[Data extracted from a collection]
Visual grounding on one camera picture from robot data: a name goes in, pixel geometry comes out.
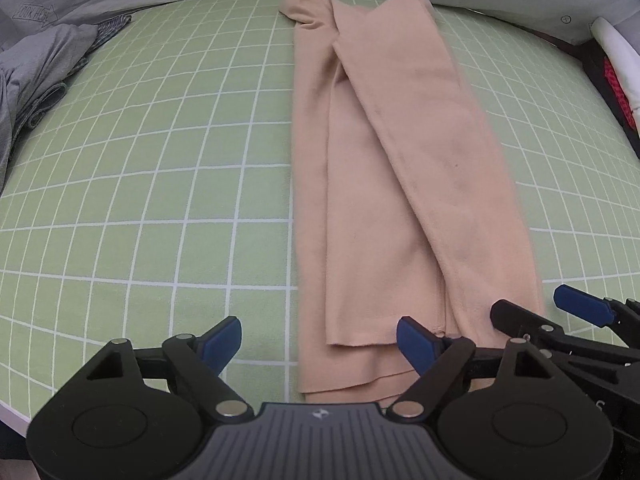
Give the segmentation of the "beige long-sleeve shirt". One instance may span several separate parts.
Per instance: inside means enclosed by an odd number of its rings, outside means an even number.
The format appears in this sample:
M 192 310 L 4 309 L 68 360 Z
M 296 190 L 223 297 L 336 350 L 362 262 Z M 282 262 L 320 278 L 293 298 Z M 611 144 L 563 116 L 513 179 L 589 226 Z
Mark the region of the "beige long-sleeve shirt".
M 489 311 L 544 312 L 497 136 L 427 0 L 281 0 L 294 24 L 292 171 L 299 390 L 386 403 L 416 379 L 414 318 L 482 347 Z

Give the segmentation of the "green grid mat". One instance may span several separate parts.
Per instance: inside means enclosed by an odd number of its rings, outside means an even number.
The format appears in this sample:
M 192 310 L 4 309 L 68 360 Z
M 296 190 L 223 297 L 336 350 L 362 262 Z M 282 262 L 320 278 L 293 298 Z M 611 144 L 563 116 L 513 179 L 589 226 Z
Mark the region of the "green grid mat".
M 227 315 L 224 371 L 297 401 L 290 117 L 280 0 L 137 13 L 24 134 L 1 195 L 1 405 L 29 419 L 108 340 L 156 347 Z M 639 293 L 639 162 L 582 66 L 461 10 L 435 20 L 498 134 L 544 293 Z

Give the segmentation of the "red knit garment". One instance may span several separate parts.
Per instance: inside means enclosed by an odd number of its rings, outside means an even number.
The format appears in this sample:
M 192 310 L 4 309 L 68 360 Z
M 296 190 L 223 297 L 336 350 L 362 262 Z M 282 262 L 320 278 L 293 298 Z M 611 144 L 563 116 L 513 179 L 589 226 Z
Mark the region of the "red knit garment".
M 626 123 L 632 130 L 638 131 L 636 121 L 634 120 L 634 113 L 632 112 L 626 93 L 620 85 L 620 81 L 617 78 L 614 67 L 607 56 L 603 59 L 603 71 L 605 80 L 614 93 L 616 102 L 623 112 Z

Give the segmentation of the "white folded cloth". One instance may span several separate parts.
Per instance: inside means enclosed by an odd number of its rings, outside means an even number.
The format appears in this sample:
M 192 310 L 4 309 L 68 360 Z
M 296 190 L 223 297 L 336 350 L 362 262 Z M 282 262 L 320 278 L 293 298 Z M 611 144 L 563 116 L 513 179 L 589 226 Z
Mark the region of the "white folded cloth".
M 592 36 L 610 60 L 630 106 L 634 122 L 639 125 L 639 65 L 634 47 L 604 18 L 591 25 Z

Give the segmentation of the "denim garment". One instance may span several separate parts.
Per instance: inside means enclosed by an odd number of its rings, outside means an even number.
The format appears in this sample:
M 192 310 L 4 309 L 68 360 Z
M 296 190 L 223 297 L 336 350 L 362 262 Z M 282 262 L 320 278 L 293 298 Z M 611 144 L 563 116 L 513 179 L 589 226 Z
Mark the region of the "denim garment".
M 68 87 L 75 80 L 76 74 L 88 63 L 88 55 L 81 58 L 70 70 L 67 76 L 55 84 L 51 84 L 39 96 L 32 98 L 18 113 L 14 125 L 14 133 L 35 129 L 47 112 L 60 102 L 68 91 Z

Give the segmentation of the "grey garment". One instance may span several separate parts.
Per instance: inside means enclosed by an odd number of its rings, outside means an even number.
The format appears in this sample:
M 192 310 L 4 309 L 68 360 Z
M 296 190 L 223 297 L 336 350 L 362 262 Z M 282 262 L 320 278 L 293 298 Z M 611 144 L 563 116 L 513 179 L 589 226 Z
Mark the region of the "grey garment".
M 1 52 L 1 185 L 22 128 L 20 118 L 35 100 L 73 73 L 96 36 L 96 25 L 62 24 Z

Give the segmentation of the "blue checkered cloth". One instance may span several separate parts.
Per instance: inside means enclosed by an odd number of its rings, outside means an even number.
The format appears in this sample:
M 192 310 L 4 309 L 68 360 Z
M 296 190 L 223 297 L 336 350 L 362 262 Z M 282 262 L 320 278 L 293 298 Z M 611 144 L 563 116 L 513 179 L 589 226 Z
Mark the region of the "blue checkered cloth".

▶ _Assignment_:
Determine how many lines above contain "blue" as a word or string. Give the number alone.

▶ _Solution for this exercise_:
2